The theme of the pilgrimage was “Understanding No-No and Renunciation”Starting in 1943, some 12,000 incarcerated people of Japanese ancestry were branded as “disloyals” because they refused to answer an unqualified “yes” to two key questions on an infamous “loyalty questionnaire.” After being segregated to the Tule Lake concentration camp, more than 5,000 applied to renounce their U.S. citizenship. The actions of incarcerees in this context had nothing to do with the government’s racist construction of “loyalty” and “disloyalty” but involved the need to protest the injustice of their incarceration and to safeguard their family members.
At the opening session, Tule Lake Committee member Barbara Takei asked the No-Nos and renunciants in the audience to stand and be recognized by the hundreds of other participants, who heartily applauded them. This was an epochal moment in the Japanese American community, where the need to show “loyalty” led to the exclusion and ostracism of the “no-nos.”
[watch video].
On the pilgrimage I also shot research footage for the Tule Lake Documentary, including views of the former camp site from the hike up Castle Rock.
September
On September 8, I went to Los Angeles for a screening of Enemy Alien at Japanese American National Museum, co-presented by CAIR-LA.

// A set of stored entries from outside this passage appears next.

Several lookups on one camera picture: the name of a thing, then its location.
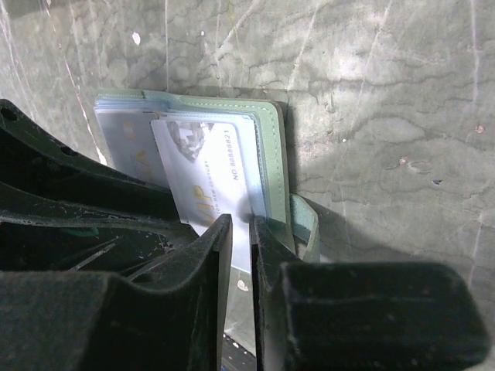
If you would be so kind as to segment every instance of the black plastic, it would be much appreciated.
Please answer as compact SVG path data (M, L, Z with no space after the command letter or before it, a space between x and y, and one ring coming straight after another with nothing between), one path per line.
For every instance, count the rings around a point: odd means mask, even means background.
M258 370L481 363L490 338L467 286L434 263L305 264L251 226Z

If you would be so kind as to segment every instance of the card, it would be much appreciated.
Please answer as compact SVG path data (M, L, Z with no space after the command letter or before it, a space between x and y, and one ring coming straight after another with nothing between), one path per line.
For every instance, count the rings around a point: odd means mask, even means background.
M119 172L169 187L151 127L151 121L159 118L159 114L99 109L96 116Z
M181 221L202 234L220 214L231 214L232 266L250 272L252 208L235 126L167 117L152 121L152 130Z

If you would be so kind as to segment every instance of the white card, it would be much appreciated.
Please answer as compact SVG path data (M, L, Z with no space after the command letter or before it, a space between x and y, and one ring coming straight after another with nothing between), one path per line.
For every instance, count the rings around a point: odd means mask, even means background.
M200 235L220 214L231 214L232 266L251 272L252 210L235 126L167 117L152 121L152 129L181 221ZM251 130L243 142L255 143L254 123Z

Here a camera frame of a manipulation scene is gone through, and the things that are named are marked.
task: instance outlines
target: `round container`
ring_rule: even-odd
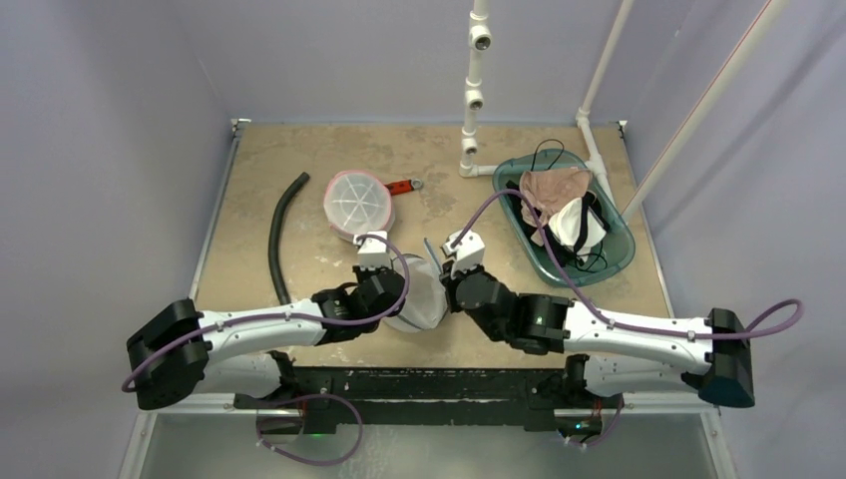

On that trip I interviewed eight former Tule Lake incarcerees in Sacramento, San Francisco Bay Area, and Los Angeles. These subjects included an eyewitness to the summary execution of an unarmed incarceree by a U.S. Army soldier, and renunciants who journeyed with their families to struggle for survival in war-torn Japan for years before returning to the U.S.
October-November

Dr. Rabab Abdulhadi, Hatem Abuddayeh and Konrad Aderer. Photo: Scott Braley
Dr. Rabab Abdulhadi, Hatem Abuddayeh and Konrad Aderer at Connecting Communities

The Boston Palestine Film Festival co-presented Enemy Alien with the Boston Asian American Film Festival at Harvard Law School. The screening was followed by intensive discussion with Palestinians, Asian Americans and activists on the dangerous expansion of surveillance and illegal detention programs in recent years.
The Buena Vista United Methodist Church in Alameda, CA hosted Connecting Communities, a screening of Enemy Alien followed by a panel discussion to launch The Stories of Palestinian Diaspora, an alliance between the Buena Vista Community Institute (BVCI) and the Arab Muslim Ethnicities Diaspora (AMERD) project at San Francisco State University.
The event was covered on KPFK, the Pacifica radio station in Berkeley. [listen.] I was also interviewed by KPFK, broadcast in a later program [listen] The Criterion Project, CAIR-LA
Also prominent in the discussion was the recent controversy over CAAM’s partnering with the Israeli consulate to present the Israel-China Film Festival. This major breach of the growing boycott, divestment, and sanctions (BDS) movement pointed up the need for more outreach and sharing between the Asian American and Palestinian communities. (disclosure: CAAM awarded a James Yee Fellowship for the development of Enemy Alien)
At CAIR-LA’s annual banquet, I was honored to receive a “Courage in Media” award for Enemy Alien. They also presented me with a certificate establishing the Criterion Project to help people unjustly detained, “In memory of Farouk Abdel-Muhti, and all those who have died in the struggle for liberty and justice.”